WORK ITEM.
Nothing but the lines below from the one holding "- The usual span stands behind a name" up to and including the one holding "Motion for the" should be copied, exactly and without pictures.

GIVEN MATERIAL.
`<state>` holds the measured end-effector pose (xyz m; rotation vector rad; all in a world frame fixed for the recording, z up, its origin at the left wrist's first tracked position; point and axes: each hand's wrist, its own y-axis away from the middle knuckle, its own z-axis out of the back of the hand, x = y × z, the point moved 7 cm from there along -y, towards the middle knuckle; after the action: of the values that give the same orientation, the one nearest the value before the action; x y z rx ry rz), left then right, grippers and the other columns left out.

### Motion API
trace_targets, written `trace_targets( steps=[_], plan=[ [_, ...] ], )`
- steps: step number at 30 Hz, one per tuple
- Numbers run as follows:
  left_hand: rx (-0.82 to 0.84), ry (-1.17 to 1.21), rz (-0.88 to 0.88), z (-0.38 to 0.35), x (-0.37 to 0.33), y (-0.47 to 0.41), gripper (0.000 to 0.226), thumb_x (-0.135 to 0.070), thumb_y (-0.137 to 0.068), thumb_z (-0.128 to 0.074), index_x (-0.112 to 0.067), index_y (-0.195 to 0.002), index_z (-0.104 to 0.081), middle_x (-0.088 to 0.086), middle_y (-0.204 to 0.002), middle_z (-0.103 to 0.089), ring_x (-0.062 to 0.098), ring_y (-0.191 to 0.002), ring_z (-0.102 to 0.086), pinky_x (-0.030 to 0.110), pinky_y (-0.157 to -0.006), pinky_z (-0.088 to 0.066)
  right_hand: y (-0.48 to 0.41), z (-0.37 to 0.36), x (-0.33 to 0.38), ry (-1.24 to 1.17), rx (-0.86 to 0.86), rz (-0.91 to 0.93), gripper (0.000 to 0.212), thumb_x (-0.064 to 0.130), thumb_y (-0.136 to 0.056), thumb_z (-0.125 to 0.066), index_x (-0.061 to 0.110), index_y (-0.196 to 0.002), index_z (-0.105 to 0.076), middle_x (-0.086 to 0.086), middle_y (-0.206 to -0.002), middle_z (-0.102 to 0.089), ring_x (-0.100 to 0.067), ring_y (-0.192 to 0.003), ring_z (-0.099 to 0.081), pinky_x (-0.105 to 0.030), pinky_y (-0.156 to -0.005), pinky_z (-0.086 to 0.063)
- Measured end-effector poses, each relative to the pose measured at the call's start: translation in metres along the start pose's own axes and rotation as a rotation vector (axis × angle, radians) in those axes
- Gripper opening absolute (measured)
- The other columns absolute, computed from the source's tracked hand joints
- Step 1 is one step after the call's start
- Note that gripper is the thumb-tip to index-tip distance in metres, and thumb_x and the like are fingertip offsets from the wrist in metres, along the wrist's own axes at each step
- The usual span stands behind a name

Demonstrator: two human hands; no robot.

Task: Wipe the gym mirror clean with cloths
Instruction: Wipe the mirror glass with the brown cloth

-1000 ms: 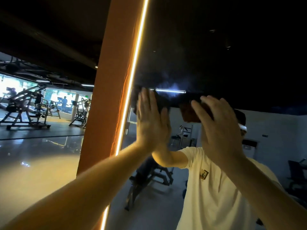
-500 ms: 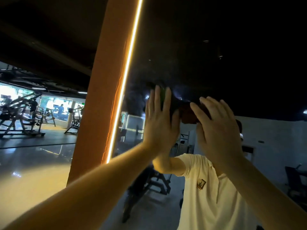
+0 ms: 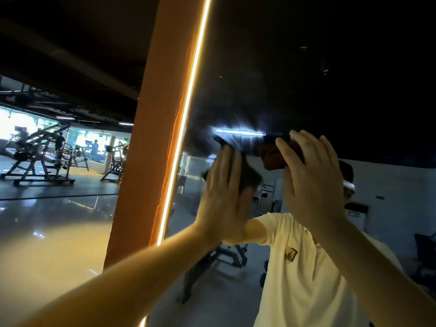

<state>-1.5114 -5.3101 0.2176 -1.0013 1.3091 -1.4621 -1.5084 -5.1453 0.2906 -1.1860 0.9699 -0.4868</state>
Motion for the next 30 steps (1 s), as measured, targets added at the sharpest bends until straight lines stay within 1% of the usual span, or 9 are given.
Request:
trace_targets(
  steps=[2, 5, 7, 11, 13, 17, 22, 27, 30],
  plan=[
    [0.151, -0.080, -0.210, -0.004, -0.001, 0.065, 0.066, -0.040, -0.111, -0.028, -0.004, -0.164, -0.014, 0.021, -0.172, -0.006, 0.039, -0.159, -0.008, 0.062, -0.123, -0.025, 0.001, 0.000, 0.001, -0.004, 0.008, 0.017, 0.055, 0.018, -0.094, -0.040, 0.009, -0.147, -0.048, -0.022, -0.149, -0.047, -0.038, -0.145, -0.038, -0.057, -0.122, -0.025],
    [0.223, -0.150, -0.309, 0.013, 0.044, 0.095, 0.065, -0.046, -0.110, -0.028, -0.010, -0.164, -0.019, 0.022, -0.171, -0.011, 0.040, -0.158, -0.015, 0.063, -0.120, -0.030, 0.005, -0.003, 0.005, 0.010, 0.037, 0.037, 0.054, 0.019, -0.096, -0.040, 0.009, -0.148, -0.048, -0.022, -0.150, -0.047, -0.038, -0.145, -0.038, -0.057, -0.123, -0.025],
    [0.166, -0.185, -0.234, 0.021, 0.070, 0.061, 0.066, -0.045, -0.110, -0.028, -0.006, -0.163, -0.022, 0.025, -0.169, -0.013, 0.042, -0.157, -0.016, 0.063, -0.120, -0.029, 0.007, -0.005, 0.008, 0.015, 0.046, 0.038, 0.053, 0.019, -0.096, -0.040, 0.009, -0.147, -0.049, -0.022, -0.150, -0.048, -0.038, -0.145, -0.038, -0.057, -0.123, -0.025],
    [-0.121, -0.095, 0.234, 0.029, 0.080, -0.031, 0.068, -0.043, -0.109, -0.026, 0.002, -0.161, -0.024, 0.027, -0.167, -0.022, 0.040, -0.155, -0.023, 0.057, -0.121, -0.029, 0.010, -0.007, 0.014, -0.004, 0.033, 0.035, 0.053, 0.021, -0.096, -0.037, 0.010, -0.146, -0.049, -0.022, -0.149, -0.049, -0.038, -0.144, -0.039, -0.056, -0.123, -0.025],
    [-0.167, -0.023, 0.209, 0.017, 0.059, -0.020, 0.067, -0.037, -0.108, -0.031, 0.004, -0.160, -0.024, 0.025, -0.168, -0.019, 0.040, -0.157, -0.018, 0.060, -0.123, -0.024, 0.011, -0.007, 0.015, -0.013, 0.015, 0.042, 0.052, 0.019, -0.096, -0.039, 0.009, -0.145, -0.051, -0.023, -0.148, -0.050, -0.038, -0.143, -0.040, -0.057, -0.122, -0.026],
    [0.119, -0.058, -0.106, 0.004, 0.044, 0.106, 0.066, -0.035, -0.108, -0.037, -0.001, -0.162, -0.019, 0.024, -0.170, -0.012, 0.042, -0.158, -0.014, 0.064, -0.121, -0.027, 0.013, -0.009, 0.016, -0.010, 0.030, 0.031, 0.051, 0.017, -0.097, -0.043, 0.009, -0.146, -0.050, -0.023, -0.149, -0.049, -0.038, -0.144, -0.038, -0.057, -0.123, -0.025],
    [0.264, -0.145, -0.119, 0.031, 0.090, 0.145, 0.063, -0.037, -0.112, -0.031, -0.002, -0.162, -0.018, 0.020, -0.172, -0.010, 0.038, -0.159, -0.013, 0.061, -0.118, -0.034, 0.017, -0.012, 0.025, -0.015, 0.064, 0.038, 0.051, 0.017, -0.097, -0.043, 0.008, -0.147, -0.050, -0.023, -0.149, -0.049, -0.039, -0.144, -0.039, -0.057, -0.123, -0.024],
    [0.018, -0.041, 0.112, 0.035, 0.084, 0.006, 0.066, -0.040, -0.111, -0.028, -0.001, -0.163, -0.019, 0.020, -0.171, -0.015, 0.033, -0.158, -0.019, 0.056, -0.121, -0.031, 0.017, -0.015, 0.029, -0.022, 0.048, 0.035, 0.052, 0.016, -0.095, -0.045, 0.010, -0.146, -0.050, -0.021, -0.149, -0.050, -0.038, -0.144, -0.040, -0.055, -0.123, -0.025],
    [-0.136, 0.010, 0.248, 0.025, 0.071, -0.024, 0.065, -0.037, -0.109, -0.031, -0.003, -0.163, -0.021, 0.020, -0.170, -0.019, 0.035, -0.157, -0.020, 0.059, -0.122, -0.028, 0.019, -0.017, 0.028, -0.028, 0.040, 0.046, 0.053, 0.017, -0.095, -0.042, 0.010, -0.147, -0.049, -0.021, -0.149, -0.050, -0.038, -0.143, -0.040, -0.055, -0.123, -0.025]
  ],
)
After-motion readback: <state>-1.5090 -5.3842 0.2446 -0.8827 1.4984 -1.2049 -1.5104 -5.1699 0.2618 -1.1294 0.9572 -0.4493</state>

YOUR SOLUTION.
- The usual span stands behind a name

Demonstrator: two human hands; no robot.

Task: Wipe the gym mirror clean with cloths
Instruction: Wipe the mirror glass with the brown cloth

-1000 ms: 
-500 ms: 
+0 ms: 

<state>-1.5114 -5.3101 0.2176 -1.0013 1.3091 -1.4621 -1.5084 -5.1453 0.2906 -1.1860 0.9699 -0.4868</state>
Motion for the next 30 steps (1 s), as measured, targets added at the sharpest bends until straight lines stay within 1% of the usual span, or 9 are given.

What this exercise asked for has been supplied.